We have lately come to think of California as the most godforsaken place in the union, but God also made an appearance in the gubernatorial inauguration there. He even got a co-starring role along with Montaigne and Yeats in the oration by Gov. Jerry Brown, who re-told the Genesis story of Pharaoh’s dream of seven cows and Joseph’s sage interpretation that Egypt should set aside a portion of the coming seven harvests for the subsequent seven years of famine. California is currently flush with cash from the recent soak-the-rich tax hike that “Gov. Moonbeam” championed, and will be back to yearly deficits just as soon as the state’s last remaining rich people can re-locate to Texas or Florida or some other temperate and income-tax-free jurisdiction, so Californians would be wise to heed this ancient Hebrew financial advice, but we doubt that the free-spending Democrats of the Assembly will be persuaded by some Old Testament scripture.

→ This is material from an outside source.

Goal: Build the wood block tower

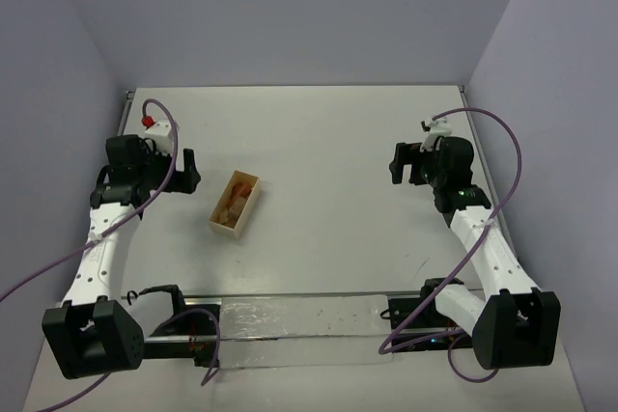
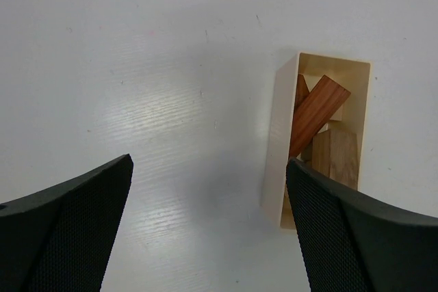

God also weighed in on the gun control debate, in form of the National Cathedral’s Very Rev. Gary Hall, and it turns out He does not approve of the Second Amendment. Hall offered a statement to that effect at a press conference for Sen. Dianne Feinstein of California, a state that is apparently in the grips of a full blown religious mania, as she unveiled her unprecedent gun-grabbing bill. This should be sufficient to keep the secularists from objecting to the very existence of a National Cathedral, which does seem slightly antithetical to the First Amendment’s prohibition of any law respecting an establishment of religion, and we expect that the anti-gun nuts won’t object to having God along so long as He’s on the right side of the issue. Any ministers who cite Jesus’ admonition to the apostles that “he that has no sword, let him sell his garment and buy one” should expect to be chided for dragging God into the matter.
There is something satisfying about hearing people on the Left acknowledge God’s existence, and we hope that to whatever extent their beliefs are sincere they will be enriched by religion in their personal lives, but we’d hate to see them gain any political advantage by claiming God’s endorsement. The left is bossy enough in its cocksure belief that they’re bringing heaven to earth, and if they got it in their heads that they’re also bringing social justice to heaven it would be unbearable. We close with the words of C.S. Lewis, who looked deeper into the wisdom of God’s word than most.
“Of all tyrannies, a tyranny exercised for the good of its victims may be the most oppressive. It may be better to live under robber barons than under omnipotent moral busybodies. The robber baron’s cruelty may sometimes sleep, his cupidity may at some point be satisfied; but those who torment us for our own good will torment us without end, for they do so with the approval of their own conscience.”